193 B.R. 603, 1996 Bankr. LEXIS 268, 28 Bankr. Ct. Dec. (CRR) 913, 1996 WL 127921
CourtUnited States Bankruptcy Court, N.D. Georgia
DecidedFebruary 26, 1996
Docket19-10191
StatusPublished
Cited by10 cases

This text of 193 B.R. 603 (Vincent Properties, Inc. v. Five Star Partners, L.P. (In Re Five Star Partners, L.P.)) is published on Counsel Stack Legal Research, covering United States Bankruptcy Court, N.D. Georgia primary law. Counsel Stack provides free access to over 12 million legal documents including statutes, case law, regulations, and constitutions.

Bluebook
Vincent Properties, Inc. v. Five Star Partners, L.P. (In Re Five Star Partners, L.P.), 193 B.R. 603, 1996 Bankr. LEXIS 268, 28 Bankr. Ct. Dec. (CRR) 913, 1996 WL 127921 (Ga. 1996).

Opinion

ORDER DENYING MOTION OF VINCENT PROPERTIES, INC., FOR PAYMENT OF SECTION 507(b) CLAIM

JAMES E. MASSEY, Bankruptcy Judge.

Vincent Properties, Inc., a secured creditor, moves for an order directing payment of an alleged superpriority administrative claim under section 507(b) of the Bankruptcy Code. Under that section, if adequate protection provided by the trustee for a creditor’s interest in property fails, an allowed administrative expense claim of that creditor arising from the imposition of the automatic stay or other use of its collateral has priority over all other administrative expenses.

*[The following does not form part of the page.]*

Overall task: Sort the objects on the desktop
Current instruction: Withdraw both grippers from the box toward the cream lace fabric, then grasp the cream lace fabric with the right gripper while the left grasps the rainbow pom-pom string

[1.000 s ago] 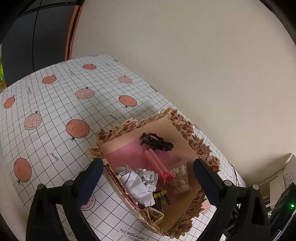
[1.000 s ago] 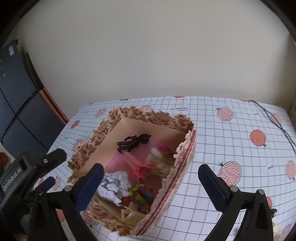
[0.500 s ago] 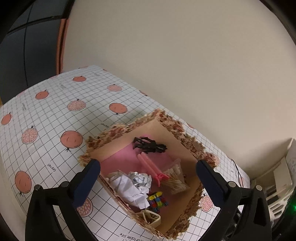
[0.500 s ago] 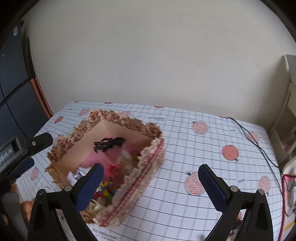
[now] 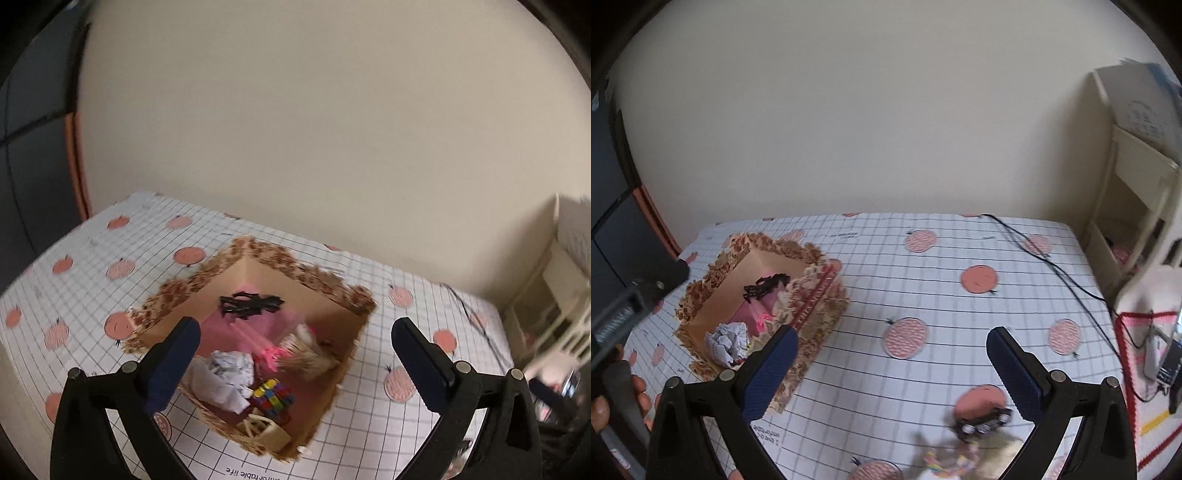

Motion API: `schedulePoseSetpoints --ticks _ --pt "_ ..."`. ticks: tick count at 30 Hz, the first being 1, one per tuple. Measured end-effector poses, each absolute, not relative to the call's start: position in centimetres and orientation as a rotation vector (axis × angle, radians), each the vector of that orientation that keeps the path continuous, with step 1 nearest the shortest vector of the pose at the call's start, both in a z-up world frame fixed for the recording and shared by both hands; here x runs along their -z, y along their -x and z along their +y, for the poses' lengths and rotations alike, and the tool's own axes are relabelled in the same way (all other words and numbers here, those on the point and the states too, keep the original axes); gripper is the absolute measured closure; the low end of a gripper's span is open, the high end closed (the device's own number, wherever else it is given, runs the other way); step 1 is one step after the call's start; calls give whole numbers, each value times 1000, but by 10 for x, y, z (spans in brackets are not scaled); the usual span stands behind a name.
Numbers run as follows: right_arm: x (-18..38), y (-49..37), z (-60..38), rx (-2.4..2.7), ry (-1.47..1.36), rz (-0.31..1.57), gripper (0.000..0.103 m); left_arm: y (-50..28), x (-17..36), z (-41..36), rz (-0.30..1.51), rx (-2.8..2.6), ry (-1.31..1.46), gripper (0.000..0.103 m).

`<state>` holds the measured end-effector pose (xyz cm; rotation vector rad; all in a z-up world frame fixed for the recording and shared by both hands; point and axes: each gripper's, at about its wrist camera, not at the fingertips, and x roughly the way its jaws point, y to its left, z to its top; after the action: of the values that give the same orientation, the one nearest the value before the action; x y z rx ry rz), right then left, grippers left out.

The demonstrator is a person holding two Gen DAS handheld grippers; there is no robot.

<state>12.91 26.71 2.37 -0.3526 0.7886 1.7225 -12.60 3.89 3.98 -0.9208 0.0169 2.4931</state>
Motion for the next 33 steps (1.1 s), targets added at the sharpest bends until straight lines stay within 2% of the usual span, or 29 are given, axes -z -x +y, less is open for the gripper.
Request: schedulePoseSetpoints --ticks 4,11,16,21,26,33 --pt "-23 -154 252 -1730 305 811 0 107 -41 63 87 -2402 886 0" --pt "-18 -181 228 -1735 299 785 0 83 -31 91 81 -2207 958 0" --pt "-1 -202 215 -1710 291 847 0 66 -13 105 100 -2096 1032 0" --pt "31 -211 214 -1641 391 917 0 45 13 119 187 -2054 1087 0" --pt "61 -218 213 -1574 482 988 0 37 42 127 185 -1998 1183 0" --pt "105 -216 220 -1489 653 1066 0 18 74 147 337 -1956 1269 0"
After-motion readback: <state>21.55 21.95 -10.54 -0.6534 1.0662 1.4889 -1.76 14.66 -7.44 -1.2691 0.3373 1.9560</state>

Vincent Properties’ predecessor in interest, Vincent Netherlands Properties, B.V., (“VNP”), made two motions for relief from the automatic stay imposed by section 362, both of which this court denied. Although the Debtor later gave up its interest in the real property securing VNP’s (and now Vincent Properties’) claim, the Debtor did not pay ad valorem taxes on the property in the interim. Vincent Properties contends that all the while the value of its collateral either remained the same or declined. It reasons that the court would not have denied the stay relief motions unless the Debtor was providing adequate protection and that because the unpaid tax liens reduced the property’s static value, adequate protection failed, thereby giving rise to a section 507(b) superpriority claim in the amount of the unpaid taxes.

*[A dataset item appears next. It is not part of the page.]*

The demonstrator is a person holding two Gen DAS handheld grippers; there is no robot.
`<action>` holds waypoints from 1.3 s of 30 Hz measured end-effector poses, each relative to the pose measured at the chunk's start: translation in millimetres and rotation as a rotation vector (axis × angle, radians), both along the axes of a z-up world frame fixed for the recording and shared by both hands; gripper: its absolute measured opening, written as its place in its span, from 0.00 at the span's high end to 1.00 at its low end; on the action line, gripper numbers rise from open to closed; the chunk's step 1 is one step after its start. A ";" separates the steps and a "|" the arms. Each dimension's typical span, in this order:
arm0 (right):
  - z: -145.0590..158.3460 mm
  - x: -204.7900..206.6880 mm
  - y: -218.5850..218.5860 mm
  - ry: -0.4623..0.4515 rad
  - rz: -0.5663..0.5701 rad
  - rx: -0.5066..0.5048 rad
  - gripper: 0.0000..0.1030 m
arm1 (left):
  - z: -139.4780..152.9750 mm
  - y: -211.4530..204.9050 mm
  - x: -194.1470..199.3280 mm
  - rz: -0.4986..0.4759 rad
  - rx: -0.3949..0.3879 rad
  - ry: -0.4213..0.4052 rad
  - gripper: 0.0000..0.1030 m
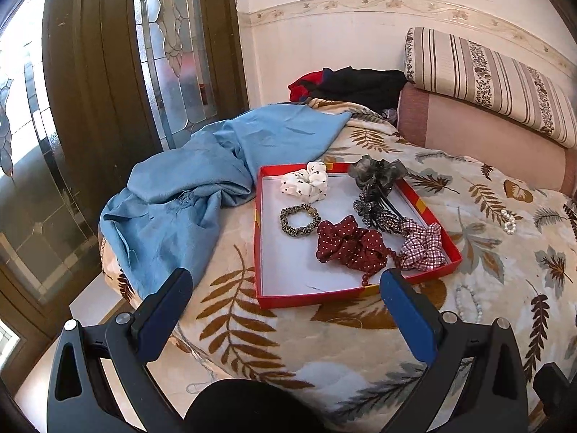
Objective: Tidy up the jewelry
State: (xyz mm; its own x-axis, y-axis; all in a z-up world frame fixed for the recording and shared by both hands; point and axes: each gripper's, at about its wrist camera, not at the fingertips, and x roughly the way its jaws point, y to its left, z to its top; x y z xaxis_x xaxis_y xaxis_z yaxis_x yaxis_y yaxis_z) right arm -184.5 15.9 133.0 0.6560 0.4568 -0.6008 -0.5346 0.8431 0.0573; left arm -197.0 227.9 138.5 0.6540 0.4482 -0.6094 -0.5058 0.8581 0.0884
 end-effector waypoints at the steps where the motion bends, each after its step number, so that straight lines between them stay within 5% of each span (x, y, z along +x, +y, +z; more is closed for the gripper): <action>1: -0.1 -0.1 0.1 0.000 0.000 0.000 0.11 | 0.2 0.2 -0.4 0.001 0.001 0.000 0.00; 39: -9.0 1.3 0.4 0.030 -0.004 0.005 0.11 | -5.0 3.8 -1.5 0.016 0.014 0.012 0.00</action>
State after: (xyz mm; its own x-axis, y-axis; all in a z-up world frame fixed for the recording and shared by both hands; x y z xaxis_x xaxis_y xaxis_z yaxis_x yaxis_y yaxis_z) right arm -183.2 16.3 124.0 0.6397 0.4571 -0.6179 -0.5292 0.8450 0.0772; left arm -198.5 231.7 133.5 0.6398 0.4666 -0.6106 -0.5179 0.8488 0.1059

Vincent Properties’ motion is without merit. First, the Debtor did not “provide” adequate protection to VNP within the meaning of section 507(b). Second, VNP had no administrative expense claim because the Debt- or never physically used or derived a benefit from holding the property. Third, even if the estate derived a benefit from the property, Vincent Properties has not shown that it or VNP suffered any damage, let alone damage flowing from the automatic stay.

FACTS

On December 14, 1990, Five Star Properties, Inc. (“FSPI”) purchased from O.P.D.I., U.S., Inc. (“OPDI”) three parcels of real *606 property in midtown Atlanta, including the Biltmore Hotel, which had been unoccupied for about ten years, an adjacent lot and a nearby corner lot. FSPI paid the purchase price of $16,500,000 with cash of $3,000,000 and a note for $13,500,000 secured by the three parcels. Thereafter, FSPI transferred the property to Five Star Partners, L.P., the Debtor in this Chapter 11 case, and OPDI transferred the note and security deed to Vincent Antilles Holdings, N.V., which in turn transferred them to VNP.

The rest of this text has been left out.